Using the listing below, please print exactly the lines from the one with "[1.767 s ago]" through the one with "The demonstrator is". Leave out every picture.

### Dataset extract
★ ★ ★ ★

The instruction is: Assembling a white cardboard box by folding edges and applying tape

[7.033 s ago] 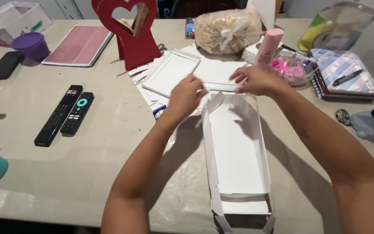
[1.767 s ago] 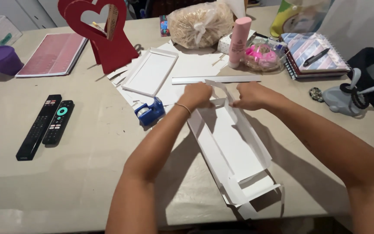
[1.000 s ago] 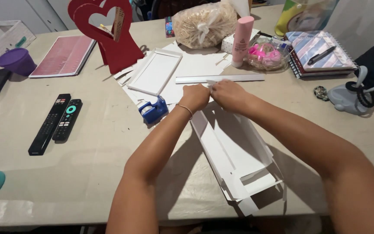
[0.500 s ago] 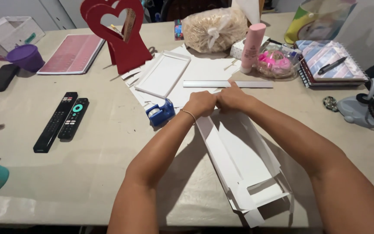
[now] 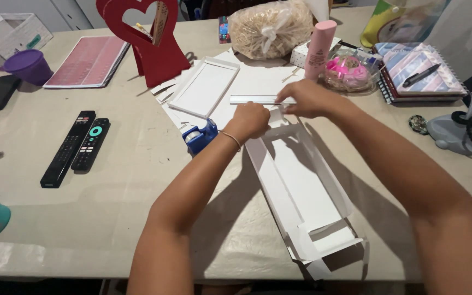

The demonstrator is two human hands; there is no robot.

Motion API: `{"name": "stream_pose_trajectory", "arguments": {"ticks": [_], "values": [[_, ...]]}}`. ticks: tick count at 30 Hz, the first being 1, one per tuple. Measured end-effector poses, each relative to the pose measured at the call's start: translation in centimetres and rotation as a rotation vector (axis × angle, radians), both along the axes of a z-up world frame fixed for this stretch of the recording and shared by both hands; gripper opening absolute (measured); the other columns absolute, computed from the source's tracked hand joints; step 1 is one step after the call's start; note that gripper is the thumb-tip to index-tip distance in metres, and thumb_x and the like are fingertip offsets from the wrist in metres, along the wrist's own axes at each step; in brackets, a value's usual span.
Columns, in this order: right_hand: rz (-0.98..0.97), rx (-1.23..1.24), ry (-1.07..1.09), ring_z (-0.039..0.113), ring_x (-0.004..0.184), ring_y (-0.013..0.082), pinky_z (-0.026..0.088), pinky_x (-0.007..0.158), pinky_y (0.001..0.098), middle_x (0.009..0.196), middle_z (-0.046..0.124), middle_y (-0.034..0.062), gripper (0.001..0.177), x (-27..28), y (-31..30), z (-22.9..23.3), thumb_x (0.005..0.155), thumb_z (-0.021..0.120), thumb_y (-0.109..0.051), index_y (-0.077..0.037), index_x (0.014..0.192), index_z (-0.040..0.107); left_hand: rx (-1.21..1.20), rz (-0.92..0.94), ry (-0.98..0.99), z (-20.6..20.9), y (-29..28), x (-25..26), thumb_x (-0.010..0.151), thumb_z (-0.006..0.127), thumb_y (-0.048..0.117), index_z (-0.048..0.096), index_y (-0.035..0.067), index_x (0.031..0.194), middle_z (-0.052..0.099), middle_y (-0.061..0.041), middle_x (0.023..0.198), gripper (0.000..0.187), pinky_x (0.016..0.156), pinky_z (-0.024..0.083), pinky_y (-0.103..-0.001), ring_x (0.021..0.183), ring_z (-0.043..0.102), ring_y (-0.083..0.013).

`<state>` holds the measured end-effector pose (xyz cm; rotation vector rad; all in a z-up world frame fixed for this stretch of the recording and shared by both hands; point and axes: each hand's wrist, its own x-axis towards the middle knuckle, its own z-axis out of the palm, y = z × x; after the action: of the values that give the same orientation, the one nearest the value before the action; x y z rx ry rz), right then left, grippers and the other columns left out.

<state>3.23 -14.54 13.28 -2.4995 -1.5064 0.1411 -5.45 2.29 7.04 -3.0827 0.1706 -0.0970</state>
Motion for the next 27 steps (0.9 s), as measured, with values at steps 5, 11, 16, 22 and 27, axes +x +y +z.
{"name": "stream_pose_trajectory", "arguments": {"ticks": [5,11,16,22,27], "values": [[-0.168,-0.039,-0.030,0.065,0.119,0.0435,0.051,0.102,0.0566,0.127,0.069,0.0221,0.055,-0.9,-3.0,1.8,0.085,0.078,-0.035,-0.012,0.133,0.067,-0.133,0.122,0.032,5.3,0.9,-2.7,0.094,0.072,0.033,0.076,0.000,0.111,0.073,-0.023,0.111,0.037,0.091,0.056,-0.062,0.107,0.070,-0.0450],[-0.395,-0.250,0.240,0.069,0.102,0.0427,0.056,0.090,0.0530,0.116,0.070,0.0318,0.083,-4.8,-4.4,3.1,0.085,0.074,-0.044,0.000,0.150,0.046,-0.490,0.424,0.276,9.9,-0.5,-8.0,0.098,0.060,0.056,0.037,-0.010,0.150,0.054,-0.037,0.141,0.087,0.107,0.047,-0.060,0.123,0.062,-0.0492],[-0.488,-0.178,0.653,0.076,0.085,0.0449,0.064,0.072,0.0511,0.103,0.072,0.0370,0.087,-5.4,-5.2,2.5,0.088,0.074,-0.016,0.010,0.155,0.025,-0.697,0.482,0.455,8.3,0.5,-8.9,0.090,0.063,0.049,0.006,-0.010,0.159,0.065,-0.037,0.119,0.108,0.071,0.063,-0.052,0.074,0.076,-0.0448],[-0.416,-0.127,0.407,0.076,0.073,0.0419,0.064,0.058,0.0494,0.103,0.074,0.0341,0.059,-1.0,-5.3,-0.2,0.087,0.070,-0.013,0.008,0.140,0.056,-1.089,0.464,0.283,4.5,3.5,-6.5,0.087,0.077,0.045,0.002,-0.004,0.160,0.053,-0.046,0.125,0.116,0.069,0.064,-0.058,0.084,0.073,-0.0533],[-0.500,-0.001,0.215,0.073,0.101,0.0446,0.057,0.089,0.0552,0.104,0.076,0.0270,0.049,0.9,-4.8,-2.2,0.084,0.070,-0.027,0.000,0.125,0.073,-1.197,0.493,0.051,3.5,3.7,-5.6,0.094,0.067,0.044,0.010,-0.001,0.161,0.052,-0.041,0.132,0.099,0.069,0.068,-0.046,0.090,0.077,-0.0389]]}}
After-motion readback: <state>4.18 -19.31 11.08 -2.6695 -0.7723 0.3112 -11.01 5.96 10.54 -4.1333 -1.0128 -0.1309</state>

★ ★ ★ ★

### Solution to this task
[1.767 s ago] 
[1.000 s ago] 
[0.500 s ago] 
[now] 

The demonstrator is two human hands; there is no robot.

The answer is finished.